── DATA ──

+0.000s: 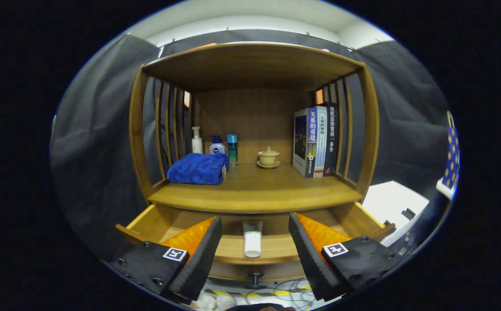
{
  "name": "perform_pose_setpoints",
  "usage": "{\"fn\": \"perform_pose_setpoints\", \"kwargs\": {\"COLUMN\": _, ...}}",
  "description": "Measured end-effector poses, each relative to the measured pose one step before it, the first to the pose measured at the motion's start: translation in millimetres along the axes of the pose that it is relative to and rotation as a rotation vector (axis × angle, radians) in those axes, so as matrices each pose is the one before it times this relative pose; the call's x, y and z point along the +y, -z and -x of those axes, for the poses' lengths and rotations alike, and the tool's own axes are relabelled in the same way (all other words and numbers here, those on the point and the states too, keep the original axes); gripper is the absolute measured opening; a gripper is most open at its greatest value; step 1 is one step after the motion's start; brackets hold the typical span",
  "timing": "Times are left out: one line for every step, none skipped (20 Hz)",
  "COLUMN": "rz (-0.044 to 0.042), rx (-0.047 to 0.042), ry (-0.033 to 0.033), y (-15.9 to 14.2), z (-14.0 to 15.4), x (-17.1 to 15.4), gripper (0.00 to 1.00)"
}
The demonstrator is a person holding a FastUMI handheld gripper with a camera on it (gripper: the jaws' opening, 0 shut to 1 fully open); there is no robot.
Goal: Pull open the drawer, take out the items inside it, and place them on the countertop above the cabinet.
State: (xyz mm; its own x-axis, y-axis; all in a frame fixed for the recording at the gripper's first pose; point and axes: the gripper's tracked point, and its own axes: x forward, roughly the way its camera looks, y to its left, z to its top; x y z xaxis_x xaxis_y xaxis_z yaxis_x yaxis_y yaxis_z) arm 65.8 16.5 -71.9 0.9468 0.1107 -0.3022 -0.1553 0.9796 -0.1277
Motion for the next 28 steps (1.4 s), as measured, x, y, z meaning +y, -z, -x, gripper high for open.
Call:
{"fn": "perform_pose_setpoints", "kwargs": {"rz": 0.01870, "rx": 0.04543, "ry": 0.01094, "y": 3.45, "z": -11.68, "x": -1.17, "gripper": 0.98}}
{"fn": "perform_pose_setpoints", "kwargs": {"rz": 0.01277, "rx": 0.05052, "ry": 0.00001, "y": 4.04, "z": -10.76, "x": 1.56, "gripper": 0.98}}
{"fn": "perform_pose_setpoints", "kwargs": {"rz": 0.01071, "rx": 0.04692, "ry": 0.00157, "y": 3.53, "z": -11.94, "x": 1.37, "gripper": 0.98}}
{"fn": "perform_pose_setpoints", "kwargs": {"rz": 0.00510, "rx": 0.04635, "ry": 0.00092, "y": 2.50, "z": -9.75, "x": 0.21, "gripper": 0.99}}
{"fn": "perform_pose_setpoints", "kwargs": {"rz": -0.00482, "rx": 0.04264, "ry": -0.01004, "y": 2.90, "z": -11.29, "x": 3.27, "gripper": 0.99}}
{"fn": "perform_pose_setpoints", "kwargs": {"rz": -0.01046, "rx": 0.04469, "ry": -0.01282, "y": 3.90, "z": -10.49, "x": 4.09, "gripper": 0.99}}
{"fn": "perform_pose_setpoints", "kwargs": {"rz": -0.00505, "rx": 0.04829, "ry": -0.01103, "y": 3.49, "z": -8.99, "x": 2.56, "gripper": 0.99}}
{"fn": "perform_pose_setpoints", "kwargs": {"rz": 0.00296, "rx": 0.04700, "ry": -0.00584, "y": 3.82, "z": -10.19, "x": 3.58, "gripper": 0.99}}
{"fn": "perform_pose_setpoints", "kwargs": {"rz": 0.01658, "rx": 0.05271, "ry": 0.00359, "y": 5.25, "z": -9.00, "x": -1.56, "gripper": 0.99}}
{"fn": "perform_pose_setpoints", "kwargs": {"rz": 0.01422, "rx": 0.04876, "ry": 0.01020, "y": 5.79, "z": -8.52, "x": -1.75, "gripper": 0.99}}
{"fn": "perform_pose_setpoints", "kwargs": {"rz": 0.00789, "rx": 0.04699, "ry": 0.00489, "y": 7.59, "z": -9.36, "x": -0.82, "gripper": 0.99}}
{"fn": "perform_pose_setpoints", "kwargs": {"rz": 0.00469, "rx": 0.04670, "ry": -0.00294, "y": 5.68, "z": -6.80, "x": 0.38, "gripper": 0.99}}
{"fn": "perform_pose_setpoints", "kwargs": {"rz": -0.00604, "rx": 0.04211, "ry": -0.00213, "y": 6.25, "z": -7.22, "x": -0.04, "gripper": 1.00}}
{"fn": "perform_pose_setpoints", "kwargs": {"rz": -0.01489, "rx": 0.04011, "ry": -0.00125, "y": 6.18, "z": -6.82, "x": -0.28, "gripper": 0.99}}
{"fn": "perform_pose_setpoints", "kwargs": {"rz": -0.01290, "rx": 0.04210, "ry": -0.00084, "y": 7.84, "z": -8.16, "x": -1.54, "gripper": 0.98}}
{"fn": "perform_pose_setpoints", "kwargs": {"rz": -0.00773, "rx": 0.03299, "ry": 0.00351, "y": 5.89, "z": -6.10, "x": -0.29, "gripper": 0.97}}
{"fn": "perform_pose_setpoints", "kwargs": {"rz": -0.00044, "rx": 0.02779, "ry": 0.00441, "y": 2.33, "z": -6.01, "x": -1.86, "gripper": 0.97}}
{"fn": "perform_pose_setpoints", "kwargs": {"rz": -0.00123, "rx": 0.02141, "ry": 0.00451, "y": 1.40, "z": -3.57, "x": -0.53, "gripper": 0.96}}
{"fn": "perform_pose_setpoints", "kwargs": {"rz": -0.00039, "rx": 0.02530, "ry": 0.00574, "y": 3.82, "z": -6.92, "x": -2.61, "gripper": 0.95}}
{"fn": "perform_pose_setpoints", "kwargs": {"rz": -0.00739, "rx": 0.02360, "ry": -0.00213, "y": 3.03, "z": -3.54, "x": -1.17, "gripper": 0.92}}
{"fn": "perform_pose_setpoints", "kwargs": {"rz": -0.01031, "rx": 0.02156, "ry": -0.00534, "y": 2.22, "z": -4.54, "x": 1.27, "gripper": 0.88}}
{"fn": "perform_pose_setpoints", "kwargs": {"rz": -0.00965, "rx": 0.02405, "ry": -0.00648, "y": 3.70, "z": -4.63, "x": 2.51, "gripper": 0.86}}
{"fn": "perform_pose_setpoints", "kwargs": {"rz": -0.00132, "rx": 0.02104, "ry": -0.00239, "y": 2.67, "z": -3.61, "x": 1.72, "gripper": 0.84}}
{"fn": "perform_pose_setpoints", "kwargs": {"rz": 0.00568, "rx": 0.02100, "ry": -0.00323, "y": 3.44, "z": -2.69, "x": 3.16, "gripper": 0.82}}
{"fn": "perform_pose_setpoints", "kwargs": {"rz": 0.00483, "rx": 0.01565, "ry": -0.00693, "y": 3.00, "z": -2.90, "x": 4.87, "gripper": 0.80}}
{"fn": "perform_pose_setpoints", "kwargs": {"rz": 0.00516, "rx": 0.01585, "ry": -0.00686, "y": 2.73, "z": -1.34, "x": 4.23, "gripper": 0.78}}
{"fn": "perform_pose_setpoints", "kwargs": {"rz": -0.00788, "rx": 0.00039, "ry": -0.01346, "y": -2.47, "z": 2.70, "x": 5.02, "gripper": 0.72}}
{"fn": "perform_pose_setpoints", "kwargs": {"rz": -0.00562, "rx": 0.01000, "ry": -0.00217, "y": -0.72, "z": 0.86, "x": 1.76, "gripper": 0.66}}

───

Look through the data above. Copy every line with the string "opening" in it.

  "description": "Measured end-effector poses, each relative to the measured pose one step before it, the first to the pose measured at the motion's start: translation in millimetres along the axes of the pose that it is relative to and rotation as a rotation vector (axis × angle, radians) in those axes, so as matrices each pose is the one before it times this relative pose; the call's x, y and z point along the +y, -z and -x of those axes, for the poses' lengths and rotations alike, and the tool's own axes are relabelled in the same way (all other words and numbers here, those on the point and the states too, keep the original axes); gripper is the absolute measured opening; a gripper is most open at its greatest value; step 1 is one step after the motion's start; brackets hold the typical span",
The demonstrator is a person holding a FastUMI handheld gripper with a camera on it (gripper: the jaws' opening, 0 shut to 1 fully open); there is no robot.

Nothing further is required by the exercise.